Problem:
Search the entries for the word "base". Copy each line in which it is found.

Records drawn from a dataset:
━━━━━━━━
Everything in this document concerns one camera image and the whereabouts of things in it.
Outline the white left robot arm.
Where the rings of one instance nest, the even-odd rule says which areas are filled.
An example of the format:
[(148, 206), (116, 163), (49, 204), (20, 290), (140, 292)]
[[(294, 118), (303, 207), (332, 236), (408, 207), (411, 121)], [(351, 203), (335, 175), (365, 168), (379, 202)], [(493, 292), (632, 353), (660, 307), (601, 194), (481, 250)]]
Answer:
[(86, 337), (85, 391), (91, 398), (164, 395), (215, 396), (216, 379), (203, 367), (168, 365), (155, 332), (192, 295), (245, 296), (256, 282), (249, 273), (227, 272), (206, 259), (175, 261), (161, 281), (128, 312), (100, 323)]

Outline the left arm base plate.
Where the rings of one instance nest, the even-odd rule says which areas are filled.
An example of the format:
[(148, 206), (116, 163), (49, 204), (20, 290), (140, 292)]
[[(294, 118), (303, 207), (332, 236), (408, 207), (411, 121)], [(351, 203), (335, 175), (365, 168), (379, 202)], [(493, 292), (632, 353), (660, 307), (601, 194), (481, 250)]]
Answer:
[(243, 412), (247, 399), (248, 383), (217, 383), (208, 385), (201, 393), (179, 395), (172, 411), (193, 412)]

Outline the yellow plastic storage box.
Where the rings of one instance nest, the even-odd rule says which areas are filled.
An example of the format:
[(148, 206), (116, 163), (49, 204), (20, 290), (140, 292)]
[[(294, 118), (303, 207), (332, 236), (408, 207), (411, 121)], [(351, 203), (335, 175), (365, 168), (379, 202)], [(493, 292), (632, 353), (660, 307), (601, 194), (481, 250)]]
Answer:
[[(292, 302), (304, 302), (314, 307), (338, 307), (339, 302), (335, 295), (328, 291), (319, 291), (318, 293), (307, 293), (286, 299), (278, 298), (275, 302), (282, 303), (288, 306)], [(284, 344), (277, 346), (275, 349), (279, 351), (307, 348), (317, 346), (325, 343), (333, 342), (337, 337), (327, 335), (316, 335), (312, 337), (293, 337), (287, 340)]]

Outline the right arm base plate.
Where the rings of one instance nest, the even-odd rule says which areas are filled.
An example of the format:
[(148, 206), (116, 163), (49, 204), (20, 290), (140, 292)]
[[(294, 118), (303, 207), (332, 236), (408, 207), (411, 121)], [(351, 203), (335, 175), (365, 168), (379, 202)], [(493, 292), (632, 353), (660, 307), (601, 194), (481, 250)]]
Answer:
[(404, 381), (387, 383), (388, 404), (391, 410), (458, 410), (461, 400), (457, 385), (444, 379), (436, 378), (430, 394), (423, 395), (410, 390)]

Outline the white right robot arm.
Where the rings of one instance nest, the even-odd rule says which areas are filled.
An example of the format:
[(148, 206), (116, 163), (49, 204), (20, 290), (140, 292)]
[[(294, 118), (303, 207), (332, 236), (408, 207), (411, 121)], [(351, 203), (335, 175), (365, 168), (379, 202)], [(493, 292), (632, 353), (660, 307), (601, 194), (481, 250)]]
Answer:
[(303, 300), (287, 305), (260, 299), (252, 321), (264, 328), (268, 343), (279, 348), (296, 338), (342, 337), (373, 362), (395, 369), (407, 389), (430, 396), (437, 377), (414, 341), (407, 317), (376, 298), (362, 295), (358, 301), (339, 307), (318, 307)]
━━━━━━━━
Task output:
Outline the left arm base plate.
Outline the right arm base plate.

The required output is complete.